Once the line containing "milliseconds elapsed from" has been copied, stop; copy every line before it exactly, beginning with the first line of the material below.
----------------------------------------
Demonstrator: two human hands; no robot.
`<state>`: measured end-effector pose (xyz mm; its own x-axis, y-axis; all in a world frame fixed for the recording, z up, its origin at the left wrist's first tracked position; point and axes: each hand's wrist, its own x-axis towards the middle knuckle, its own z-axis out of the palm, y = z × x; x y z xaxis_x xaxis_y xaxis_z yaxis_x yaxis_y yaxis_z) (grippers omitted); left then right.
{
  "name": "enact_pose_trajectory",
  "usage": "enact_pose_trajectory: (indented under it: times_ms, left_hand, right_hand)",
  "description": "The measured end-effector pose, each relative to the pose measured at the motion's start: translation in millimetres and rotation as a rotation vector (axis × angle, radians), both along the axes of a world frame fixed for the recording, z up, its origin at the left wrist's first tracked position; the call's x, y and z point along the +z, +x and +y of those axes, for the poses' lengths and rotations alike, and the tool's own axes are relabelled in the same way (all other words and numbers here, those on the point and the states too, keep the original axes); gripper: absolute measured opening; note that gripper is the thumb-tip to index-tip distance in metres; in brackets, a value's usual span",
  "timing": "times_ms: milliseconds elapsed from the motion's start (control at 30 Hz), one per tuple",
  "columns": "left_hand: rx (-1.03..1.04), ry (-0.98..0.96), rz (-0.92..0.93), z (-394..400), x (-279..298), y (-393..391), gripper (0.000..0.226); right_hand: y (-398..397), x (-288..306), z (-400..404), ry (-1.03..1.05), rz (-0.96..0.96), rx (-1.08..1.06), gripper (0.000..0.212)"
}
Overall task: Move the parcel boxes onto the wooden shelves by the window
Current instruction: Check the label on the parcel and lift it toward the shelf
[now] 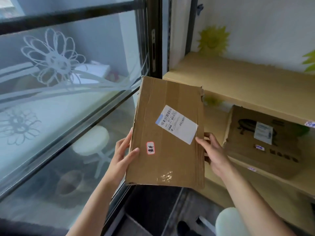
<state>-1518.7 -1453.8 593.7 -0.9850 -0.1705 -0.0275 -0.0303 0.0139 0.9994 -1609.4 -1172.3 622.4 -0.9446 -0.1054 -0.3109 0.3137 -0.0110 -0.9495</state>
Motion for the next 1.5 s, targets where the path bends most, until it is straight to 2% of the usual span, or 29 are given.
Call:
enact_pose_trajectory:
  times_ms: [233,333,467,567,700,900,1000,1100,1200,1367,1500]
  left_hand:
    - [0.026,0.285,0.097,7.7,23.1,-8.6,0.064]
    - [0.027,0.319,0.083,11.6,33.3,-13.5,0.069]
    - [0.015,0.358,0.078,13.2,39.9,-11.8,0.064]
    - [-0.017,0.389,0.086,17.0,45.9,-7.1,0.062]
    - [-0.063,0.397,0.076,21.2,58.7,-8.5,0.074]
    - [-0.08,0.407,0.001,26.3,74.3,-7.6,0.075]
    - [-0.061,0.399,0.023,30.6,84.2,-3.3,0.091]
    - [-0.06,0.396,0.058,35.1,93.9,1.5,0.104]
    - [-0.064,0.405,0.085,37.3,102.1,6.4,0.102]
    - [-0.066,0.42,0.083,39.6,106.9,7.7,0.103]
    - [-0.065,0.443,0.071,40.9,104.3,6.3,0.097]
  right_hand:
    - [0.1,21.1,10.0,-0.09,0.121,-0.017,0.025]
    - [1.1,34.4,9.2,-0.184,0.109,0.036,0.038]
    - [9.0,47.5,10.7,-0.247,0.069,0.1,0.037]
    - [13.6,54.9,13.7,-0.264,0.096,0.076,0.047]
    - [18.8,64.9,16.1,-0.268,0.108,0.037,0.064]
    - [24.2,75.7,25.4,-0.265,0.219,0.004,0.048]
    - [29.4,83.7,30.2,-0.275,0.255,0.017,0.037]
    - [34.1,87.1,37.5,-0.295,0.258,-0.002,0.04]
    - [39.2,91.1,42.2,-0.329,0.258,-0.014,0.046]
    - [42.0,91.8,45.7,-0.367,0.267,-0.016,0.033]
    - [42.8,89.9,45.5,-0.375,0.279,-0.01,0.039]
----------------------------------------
Answer to this task -
Demonstrator: two human hands; no robot.
`<state>`: measured end-effector pose (xyz mm; its own x-axis, y-axis; all in a world frame fixed for the recording, z up, its origin at the left wrist's first tracked position; point and axes: each hand's wrist, its own x-axis towards the middle knuckle, its own z-axis out of the palm, y = z × x; x y z xaxis_x xaxis_y xaxis_z yaxis_x yaxis_y yaxis_z) (grippers omitted); left then right.
{
  "name": "enact_pose_trajectory",
  "usage": "enact_pose_trajectory: (indented under it: times_ms, left_hand, right_hand)",
  "description": "The measured end-effector pose, each relative to the pose measured at the motion's start: translation in millimetres and rotation as a rotation vector (axis × angle, radians), both along the axes of a world frame fixed for the recording, z up, its origin at the left wrist's first tracked position; the call's x, y and z point along the +z, +x and +y of those axes, for the poses' lengths and rotations alike, and the tool's own axes are relabelled in the same way (all other words and numbers here, those on the point and the states too, keep the original axes); gripper: absolute measured opening; note that gripper is the thumb-tip to index-tip distance in metres; in brackets, a value's usual span",
  "timing": "times_ms: milliseconds elapsed from the motion's start (control at 30 Hz), one per tuple",

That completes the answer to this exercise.